*What the exercise asks*
Quote exactly and only this range of lines in the data below: the line that holds "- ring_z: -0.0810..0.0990" to the line that holds "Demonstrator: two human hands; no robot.", both included.

*Data to examine*

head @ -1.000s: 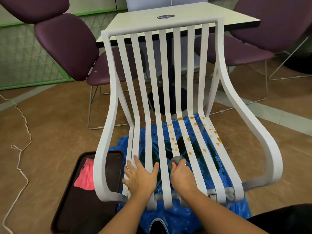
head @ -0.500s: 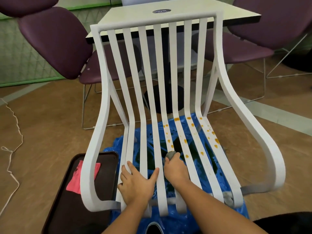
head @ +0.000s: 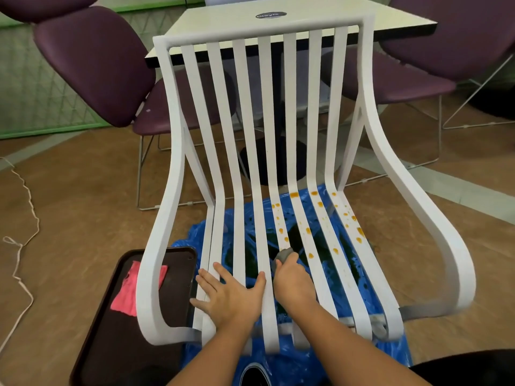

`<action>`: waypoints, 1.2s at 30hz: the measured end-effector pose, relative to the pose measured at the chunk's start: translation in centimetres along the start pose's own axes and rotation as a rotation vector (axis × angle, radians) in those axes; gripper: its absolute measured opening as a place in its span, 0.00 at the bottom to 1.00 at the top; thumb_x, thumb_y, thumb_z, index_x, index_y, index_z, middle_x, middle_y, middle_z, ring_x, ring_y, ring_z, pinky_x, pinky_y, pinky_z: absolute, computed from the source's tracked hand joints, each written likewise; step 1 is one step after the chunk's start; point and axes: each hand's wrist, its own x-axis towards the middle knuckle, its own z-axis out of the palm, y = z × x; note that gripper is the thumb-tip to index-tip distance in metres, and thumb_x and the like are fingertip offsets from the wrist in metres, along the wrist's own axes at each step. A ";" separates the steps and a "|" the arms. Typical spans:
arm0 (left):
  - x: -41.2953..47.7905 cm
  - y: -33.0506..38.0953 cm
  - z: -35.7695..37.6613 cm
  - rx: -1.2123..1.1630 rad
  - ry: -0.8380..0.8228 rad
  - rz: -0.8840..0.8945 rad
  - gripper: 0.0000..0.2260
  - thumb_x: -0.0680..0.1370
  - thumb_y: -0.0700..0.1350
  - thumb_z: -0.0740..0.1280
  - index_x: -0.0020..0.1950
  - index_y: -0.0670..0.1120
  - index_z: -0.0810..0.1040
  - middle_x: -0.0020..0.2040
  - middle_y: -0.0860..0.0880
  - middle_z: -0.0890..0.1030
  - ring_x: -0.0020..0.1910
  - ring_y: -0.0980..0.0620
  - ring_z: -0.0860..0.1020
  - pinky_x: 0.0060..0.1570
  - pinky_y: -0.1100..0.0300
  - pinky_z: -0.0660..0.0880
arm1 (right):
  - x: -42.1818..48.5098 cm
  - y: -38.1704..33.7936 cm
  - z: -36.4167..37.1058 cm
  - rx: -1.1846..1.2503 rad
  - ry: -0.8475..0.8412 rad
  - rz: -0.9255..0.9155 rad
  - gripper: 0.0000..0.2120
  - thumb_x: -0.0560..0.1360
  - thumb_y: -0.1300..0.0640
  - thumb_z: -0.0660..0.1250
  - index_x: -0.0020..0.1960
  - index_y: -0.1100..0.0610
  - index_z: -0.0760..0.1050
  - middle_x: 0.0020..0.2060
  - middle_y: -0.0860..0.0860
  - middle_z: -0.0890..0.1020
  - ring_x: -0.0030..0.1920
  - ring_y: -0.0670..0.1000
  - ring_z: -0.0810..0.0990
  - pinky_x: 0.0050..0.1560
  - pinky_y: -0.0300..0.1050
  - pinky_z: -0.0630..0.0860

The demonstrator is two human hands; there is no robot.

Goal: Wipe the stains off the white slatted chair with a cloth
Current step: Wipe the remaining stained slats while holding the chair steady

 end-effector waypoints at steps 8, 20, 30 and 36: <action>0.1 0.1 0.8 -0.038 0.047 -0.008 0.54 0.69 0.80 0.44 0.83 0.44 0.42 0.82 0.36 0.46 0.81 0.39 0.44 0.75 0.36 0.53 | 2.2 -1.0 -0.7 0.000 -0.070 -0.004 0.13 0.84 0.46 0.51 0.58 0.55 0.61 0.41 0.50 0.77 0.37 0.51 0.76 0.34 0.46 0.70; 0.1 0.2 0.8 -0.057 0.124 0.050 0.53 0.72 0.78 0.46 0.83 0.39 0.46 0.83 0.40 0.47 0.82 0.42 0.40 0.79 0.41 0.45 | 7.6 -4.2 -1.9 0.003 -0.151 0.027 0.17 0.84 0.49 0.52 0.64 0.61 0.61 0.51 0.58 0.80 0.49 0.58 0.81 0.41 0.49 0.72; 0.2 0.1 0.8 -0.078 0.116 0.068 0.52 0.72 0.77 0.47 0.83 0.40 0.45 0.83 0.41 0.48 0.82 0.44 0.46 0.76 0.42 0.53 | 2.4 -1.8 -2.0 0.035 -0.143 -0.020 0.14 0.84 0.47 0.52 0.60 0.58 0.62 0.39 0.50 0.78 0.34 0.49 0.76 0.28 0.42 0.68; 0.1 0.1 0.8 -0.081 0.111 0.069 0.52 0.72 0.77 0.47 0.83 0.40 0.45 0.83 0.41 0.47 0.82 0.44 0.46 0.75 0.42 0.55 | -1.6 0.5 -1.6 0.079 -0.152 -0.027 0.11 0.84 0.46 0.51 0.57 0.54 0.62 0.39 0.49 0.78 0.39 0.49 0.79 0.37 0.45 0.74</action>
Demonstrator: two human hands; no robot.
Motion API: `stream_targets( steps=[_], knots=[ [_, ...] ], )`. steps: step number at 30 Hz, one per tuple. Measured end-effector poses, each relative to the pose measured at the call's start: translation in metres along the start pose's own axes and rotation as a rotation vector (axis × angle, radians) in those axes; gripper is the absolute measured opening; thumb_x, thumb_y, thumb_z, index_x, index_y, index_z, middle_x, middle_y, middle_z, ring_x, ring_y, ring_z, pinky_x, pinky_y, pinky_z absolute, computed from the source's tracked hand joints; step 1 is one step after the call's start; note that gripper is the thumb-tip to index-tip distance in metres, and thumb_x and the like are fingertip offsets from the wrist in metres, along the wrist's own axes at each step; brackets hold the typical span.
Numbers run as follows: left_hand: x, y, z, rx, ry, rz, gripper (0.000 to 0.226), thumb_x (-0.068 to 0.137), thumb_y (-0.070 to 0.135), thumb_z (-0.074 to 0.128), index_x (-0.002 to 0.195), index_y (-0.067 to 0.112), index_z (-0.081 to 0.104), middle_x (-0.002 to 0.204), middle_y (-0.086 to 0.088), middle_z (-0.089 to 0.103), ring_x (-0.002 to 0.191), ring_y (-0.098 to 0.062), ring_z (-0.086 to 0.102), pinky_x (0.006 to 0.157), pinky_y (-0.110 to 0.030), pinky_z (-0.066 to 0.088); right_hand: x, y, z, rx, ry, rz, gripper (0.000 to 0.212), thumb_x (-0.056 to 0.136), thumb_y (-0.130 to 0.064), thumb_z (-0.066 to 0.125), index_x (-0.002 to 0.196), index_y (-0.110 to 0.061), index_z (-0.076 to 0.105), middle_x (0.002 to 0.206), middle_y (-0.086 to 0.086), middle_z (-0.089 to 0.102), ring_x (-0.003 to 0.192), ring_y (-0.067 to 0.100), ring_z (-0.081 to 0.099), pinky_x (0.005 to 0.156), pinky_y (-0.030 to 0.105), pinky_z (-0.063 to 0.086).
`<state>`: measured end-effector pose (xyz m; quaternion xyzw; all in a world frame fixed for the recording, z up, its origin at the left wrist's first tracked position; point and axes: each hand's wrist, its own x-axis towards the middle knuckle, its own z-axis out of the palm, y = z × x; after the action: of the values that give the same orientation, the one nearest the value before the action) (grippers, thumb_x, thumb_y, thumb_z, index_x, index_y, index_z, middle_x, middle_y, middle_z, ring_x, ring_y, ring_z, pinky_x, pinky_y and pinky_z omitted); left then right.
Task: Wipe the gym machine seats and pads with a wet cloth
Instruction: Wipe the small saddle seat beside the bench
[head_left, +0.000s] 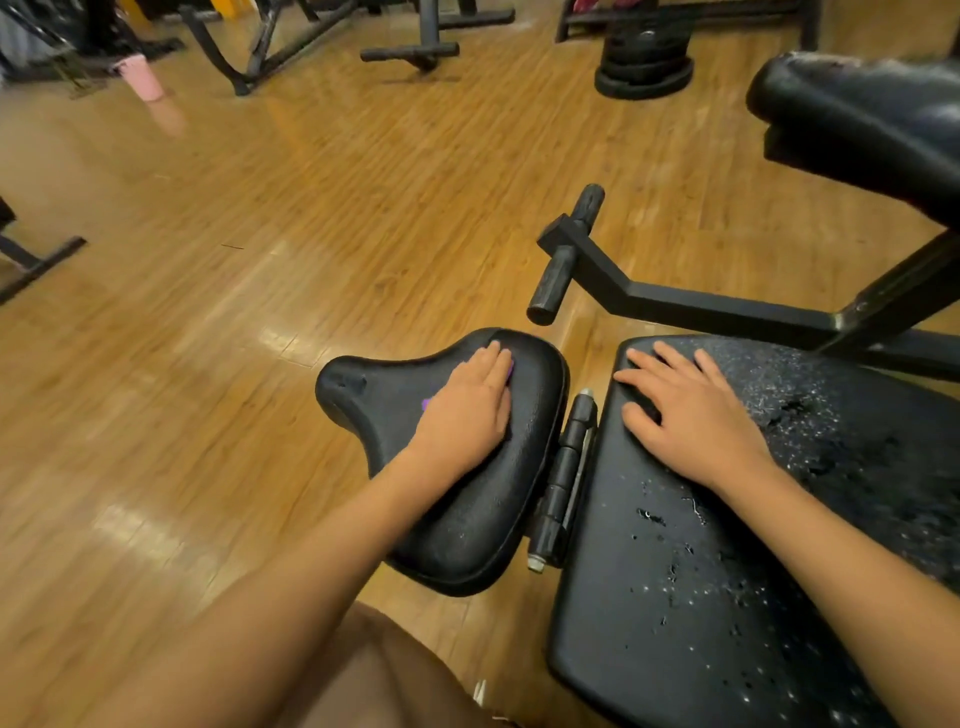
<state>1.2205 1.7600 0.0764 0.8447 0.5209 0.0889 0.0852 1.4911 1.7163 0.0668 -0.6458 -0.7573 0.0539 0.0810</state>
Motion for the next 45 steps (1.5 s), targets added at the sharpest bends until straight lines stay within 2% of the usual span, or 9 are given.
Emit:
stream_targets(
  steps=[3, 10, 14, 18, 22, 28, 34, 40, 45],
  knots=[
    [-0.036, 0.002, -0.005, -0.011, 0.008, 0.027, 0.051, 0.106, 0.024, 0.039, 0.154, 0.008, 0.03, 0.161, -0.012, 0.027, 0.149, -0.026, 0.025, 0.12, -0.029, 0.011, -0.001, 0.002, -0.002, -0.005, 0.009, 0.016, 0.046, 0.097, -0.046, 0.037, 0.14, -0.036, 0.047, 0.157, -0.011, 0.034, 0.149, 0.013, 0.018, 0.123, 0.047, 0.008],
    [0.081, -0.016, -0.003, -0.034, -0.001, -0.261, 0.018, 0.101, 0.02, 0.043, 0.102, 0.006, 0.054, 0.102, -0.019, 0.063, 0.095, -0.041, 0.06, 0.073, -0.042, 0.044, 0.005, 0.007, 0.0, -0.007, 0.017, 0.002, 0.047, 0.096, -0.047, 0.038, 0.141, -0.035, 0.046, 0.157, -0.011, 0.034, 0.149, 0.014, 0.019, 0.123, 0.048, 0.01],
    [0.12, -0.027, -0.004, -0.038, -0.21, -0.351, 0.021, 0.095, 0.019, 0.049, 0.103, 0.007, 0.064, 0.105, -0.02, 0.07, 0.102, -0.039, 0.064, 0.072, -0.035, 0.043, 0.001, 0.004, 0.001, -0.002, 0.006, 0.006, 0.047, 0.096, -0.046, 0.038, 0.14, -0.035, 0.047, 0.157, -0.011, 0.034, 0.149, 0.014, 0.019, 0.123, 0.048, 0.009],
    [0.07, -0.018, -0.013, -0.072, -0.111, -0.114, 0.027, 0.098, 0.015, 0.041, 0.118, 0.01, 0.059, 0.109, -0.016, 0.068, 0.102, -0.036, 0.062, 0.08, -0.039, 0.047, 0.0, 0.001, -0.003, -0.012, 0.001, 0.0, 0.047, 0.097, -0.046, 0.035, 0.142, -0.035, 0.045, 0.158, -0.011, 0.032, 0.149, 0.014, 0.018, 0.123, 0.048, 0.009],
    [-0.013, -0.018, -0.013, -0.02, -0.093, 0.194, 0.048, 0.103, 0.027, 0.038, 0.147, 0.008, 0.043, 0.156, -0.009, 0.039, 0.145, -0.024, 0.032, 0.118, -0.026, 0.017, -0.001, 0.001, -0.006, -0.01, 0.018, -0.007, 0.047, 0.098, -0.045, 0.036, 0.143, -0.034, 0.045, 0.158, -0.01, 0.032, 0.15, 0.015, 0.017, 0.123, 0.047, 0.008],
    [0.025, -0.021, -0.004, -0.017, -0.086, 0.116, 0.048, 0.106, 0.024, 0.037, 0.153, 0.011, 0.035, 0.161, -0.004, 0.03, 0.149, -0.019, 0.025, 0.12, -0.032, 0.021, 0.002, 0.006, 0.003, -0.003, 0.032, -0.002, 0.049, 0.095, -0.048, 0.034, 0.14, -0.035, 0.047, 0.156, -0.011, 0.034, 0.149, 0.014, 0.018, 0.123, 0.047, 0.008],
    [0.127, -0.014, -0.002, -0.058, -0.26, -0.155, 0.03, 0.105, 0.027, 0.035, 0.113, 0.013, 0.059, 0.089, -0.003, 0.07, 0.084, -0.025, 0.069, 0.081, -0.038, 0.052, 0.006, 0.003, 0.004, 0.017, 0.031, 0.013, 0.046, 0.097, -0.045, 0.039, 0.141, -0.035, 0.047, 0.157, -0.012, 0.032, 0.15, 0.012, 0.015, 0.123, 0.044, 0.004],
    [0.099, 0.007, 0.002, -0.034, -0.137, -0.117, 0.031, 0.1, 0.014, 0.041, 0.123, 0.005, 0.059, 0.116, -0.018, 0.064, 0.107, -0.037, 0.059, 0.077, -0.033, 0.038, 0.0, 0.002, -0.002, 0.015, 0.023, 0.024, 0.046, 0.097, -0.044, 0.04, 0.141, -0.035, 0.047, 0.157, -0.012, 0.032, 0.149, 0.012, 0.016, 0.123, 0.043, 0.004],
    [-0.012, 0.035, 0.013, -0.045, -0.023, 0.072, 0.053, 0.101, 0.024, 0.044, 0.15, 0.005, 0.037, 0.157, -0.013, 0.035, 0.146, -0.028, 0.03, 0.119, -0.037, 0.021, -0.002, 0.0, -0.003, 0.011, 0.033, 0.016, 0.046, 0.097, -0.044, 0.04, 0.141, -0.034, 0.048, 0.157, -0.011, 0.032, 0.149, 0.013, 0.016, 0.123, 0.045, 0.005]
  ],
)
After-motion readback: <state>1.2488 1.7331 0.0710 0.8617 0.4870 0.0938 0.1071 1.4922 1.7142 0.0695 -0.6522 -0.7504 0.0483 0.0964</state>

*Task answer*
  - ring_z: -0.0810..0.0990
  - pinky_x: 0.0050..0.1560
  - pinky_y: -0.0300..0.1050
  - pinky_z: -0.0630..0.0860

The demonstrator is two human hands; there is no robot.

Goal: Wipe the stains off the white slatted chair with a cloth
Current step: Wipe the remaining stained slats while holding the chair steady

 end-effector waypoints at steps 8, 20, 30 and 36: <action>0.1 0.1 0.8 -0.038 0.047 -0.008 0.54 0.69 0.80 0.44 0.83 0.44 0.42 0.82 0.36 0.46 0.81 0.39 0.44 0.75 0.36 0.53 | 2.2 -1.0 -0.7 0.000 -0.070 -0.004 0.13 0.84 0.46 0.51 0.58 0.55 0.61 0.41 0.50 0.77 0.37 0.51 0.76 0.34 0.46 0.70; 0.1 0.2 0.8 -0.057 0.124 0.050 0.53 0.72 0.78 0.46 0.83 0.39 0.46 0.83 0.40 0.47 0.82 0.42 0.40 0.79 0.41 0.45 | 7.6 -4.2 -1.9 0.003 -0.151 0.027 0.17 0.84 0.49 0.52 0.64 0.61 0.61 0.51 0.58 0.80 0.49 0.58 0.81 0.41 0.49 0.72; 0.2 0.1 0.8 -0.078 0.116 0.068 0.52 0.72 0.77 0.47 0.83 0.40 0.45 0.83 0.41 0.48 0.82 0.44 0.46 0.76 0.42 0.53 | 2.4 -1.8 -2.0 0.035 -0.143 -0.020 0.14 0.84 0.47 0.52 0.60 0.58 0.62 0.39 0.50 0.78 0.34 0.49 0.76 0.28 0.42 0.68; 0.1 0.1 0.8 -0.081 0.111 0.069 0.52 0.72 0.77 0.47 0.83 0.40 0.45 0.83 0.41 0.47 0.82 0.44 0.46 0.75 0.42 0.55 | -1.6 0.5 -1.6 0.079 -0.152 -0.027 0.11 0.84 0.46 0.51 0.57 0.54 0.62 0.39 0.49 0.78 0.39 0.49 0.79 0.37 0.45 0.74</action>
Demonstrator: two human hands; no robot.

For this exercise, the answer is now complete.